Share the Pain 

            It’s hard to know what to do about the war in Ukraine. We are far away here in the US, yet somehow we realize that our future is deeply connected to the outcome, even if it’s hard to put into words exactly how. 

            Unfortunately, the most likely immediate outcome is the fall of Ukraine and the assassination of its inspiring president, Volodymyr Zelenskyy. This will not mean a victory for Russia. Russia is being severely decimated by the war and the international response, and the reputation of its military is down the tubes. Because of its nuclear capability, this actually makes it more dangerous. It has fewer other options for leverage. The world is even scarier now than it was when I was a child crouched under my elementary school desk during regular “bomb drills” in the 1950’s. 

            So what can we do? 

            We can give money to charities that are helping. There are many. We can support people we know who are more directly connected. I have an acquaintance who is from Ukraine and who works with others from Russia and Georgia. I contacted him just to let him know I am concerned for him. (He is very concerned for his family there.) 

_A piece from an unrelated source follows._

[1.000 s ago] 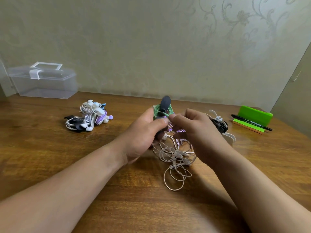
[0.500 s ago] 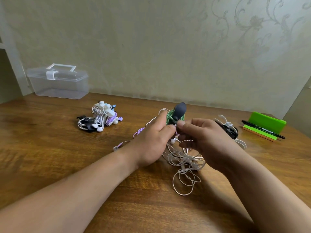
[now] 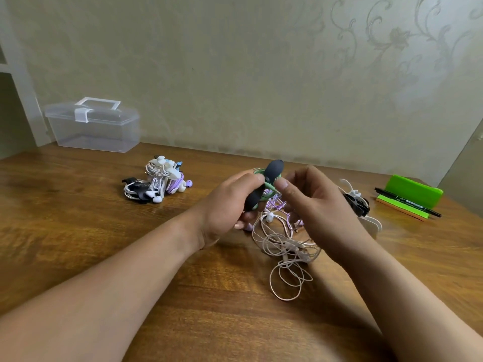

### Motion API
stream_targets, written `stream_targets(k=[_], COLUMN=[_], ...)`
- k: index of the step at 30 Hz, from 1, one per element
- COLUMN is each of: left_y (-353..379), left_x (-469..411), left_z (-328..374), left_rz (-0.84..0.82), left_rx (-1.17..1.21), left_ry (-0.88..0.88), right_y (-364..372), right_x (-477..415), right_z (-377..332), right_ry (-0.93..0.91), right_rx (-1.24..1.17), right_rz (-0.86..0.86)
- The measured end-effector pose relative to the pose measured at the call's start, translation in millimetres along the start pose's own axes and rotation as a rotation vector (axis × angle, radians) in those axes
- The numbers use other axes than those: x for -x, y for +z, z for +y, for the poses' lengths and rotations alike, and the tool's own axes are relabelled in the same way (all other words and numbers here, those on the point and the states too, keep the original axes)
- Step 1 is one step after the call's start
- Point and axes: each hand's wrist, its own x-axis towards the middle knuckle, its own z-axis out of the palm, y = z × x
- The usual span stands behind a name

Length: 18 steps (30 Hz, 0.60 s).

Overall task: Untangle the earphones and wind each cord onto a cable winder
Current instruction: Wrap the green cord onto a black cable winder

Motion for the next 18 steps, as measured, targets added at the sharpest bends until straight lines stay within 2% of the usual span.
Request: stream_targets(k=[3,6,10,18], left_y=[0.3,0.0,0.7,5.1], left_x=[0.9,2.7,0.8,0.4], left_z=[-1.3,-0.5,-3.5,-5.6], left_rz=[0.020,0.047,0.075,0.018], left_rx=[-0.033,-0.056,-0.066,-0.035], left_ry=[-0.039,-0.051,-0.033,-0.015], right_y=[5.2,5.7,10.7,9.0], right_x=[0.5,-0.2,0.2,-1.7], right_z=[1.1,0.6,2.2,4.0], right_ry=[-0.025,0.021,-0.045,0.009], right_rx=[0.004,-0.152,-0.089,-0.296], right_rz=[0.002,-0.008,-0.028,-0.059])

            We can realize that many Russian citizens and expatriates are horrified by what is happening and be supportive of them and not be threatening to their heritage. The Russian nation has given amazing gifts to the world community. That doesn’t end with this. 

            We can let our leaders know that we support their actions, however imperfect, in opposing the Russian invasion and supporting the Ukrainian resistance. Every action sends a message to the world that this isn’t okay. That’s enough for now. 

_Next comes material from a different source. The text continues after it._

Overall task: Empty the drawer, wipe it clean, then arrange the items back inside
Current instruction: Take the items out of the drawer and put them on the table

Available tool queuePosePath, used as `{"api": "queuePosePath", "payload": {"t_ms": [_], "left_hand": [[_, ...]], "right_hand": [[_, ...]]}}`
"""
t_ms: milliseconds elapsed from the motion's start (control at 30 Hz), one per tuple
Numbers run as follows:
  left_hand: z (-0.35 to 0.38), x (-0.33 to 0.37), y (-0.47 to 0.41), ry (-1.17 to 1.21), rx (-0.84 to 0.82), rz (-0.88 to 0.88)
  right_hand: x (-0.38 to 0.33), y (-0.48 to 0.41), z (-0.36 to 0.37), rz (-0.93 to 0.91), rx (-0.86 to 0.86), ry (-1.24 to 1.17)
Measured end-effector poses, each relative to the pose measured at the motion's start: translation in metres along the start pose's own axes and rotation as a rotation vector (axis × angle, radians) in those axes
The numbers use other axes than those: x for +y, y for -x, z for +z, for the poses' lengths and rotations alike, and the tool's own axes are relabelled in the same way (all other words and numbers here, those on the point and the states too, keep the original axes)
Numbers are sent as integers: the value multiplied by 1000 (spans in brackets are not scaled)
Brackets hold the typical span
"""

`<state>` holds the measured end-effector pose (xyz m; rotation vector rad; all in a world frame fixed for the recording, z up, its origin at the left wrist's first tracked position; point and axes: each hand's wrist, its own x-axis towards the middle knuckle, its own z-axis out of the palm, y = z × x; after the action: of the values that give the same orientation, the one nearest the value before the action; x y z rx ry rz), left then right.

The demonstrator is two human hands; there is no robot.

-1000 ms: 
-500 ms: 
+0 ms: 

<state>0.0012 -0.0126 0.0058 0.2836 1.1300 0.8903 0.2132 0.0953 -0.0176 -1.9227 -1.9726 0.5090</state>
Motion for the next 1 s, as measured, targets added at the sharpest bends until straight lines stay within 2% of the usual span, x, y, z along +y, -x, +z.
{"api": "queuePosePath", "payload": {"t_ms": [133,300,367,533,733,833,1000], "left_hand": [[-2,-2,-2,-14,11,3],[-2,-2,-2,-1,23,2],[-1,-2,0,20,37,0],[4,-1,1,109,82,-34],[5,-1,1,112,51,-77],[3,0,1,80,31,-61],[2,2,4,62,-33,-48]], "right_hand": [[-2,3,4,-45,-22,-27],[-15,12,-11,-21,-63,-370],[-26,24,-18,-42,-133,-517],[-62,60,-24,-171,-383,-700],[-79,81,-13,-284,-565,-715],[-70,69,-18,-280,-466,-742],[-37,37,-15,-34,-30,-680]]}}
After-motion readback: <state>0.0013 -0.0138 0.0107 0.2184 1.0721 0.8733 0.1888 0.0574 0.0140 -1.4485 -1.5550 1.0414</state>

            I want to feel closer to the suffering though. 

           There are risks. World politics is an unending game of chicken with no surefire winning strategy, and peace alone is not enough. A graveyard is peaceful. Any peace must include a path towards reconciliation and world community, a path towards life for all sides. Until we can see that, peace is not the answer. 

            All I know to do is be willing to sacrifice what I may be asked to sacrifice in support. If I pay more, a lot more, for gas, if I pay more for a lot of things, if I give more to food banks to help others who can’t adjust as easily if I can, if I give up who knows what other things because of that, maybe I can feel more like I’m involved. Because I am. I may need to do more. I hope I can. 

           This fight is a test of the free world against the unfree world. Not that the US or any other country is perfectly free, but the principle and hope of a free world is ours to defend. If we don’t support democratic freedom, however imperfect, who will? If the autocrats and oligarchs are right, the free world is a lame fantasy that never had a chance of surviving their reality for long. If we are right, it’s a work in progress that will take decades if not centuries to mature, but it is the future of humanity. 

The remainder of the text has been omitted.